Even a mugging at the Modesto bus station didn’t deter her. When she arrived in LA the next morning with just a few dollars in her pocket, Misty immediately asked a police officer for directions to the fireworks display. She also knew she would need to find a Target pharmacy to refill her medication, but decided it could wait until later.
Later came and went. With no money in a strange city, Misty found the bus system too confusing to navigate. The longer she went without her cocktail of antipsychotics to keep the worst symptoms of her schizoaffective disorder at bay, the more difficult it became to remember that she even needed medication. In the sweltering July heat, Misty roamed the streets of Santa Monica, trying to grab a few minutes of shut-eye where she could. Mostly, she was too afraid to sleep.

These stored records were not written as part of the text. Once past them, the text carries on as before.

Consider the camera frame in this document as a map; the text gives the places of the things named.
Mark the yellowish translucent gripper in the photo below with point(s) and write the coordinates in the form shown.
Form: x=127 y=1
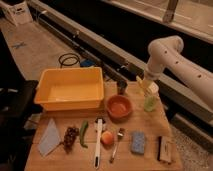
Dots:
x=147 y=82

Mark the yellow banana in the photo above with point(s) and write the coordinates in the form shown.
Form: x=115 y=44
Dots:
x=142 y=88

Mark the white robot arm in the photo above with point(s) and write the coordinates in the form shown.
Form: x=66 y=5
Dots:
x=165 y=53

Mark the green translucent cup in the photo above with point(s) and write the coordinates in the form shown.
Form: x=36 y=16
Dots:
x=150 y=103

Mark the orange bowl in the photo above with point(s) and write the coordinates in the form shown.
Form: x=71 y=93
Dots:
x=118 y=106

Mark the blue sponge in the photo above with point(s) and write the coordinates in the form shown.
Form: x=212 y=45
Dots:
x=138 y=142

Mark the silver fork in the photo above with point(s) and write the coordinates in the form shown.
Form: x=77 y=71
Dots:
x=120 y=135

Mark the blue object on floor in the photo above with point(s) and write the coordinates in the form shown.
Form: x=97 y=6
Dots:
x=87 y=63

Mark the orange peach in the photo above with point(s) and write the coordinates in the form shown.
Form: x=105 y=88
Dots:
x=107 y=138

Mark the yellow plastic bin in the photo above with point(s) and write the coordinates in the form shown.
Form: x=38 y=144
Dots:
x=70 y=89

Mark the green pepper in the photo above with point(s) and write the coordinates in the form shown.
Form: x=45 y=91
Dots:
x=82 y=132

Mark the purple grape bunch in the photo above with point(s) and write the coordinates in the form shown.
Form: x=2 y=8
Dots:
x=69 y=138

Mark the grey folded cloth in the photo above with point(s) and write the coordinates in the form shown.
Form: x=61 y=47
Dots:
x=50 y=139

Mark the white cardboard box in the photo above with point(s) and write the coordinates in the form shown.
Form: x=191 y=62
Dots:
x=17 y=14

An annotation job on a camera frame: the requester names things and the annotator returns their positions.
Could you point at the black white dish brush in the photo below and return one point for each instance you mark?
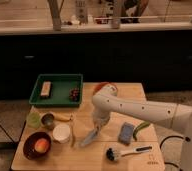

Misty’s worsening mental state left her combative and paranoid. Her memories of this time are vague at best, but hospital records show a series of psychiatric hospitalizations during July and August. She was arrested at least once. By now, Misty no longer recognized that she had a health problem. Not surprisingly, she didn’t take her medications once out of hospital, and the cycle repeated itself over and over.
Back in Modesto, Misty’s mother, Linda, felt her worry turn to panic as the days passed without word from her daughter. She filed a missing persons report, and the next time police picked up Misty for her latest infraction, Linda got a phone call. Knowing where her daughter was, however, didn’t mean that she could help Misty, and she watched her daughter’s deterioration with horror and fear.
“There really isn’t anything we can do. The only time she’s going to get help is if they put her in the hospital, and the only way they’ll put her in the hospital is if she’s a danger to self or others,” Linda says. Wandering the streets and shouting at strangers, without adequate food and water, didn’t qualify.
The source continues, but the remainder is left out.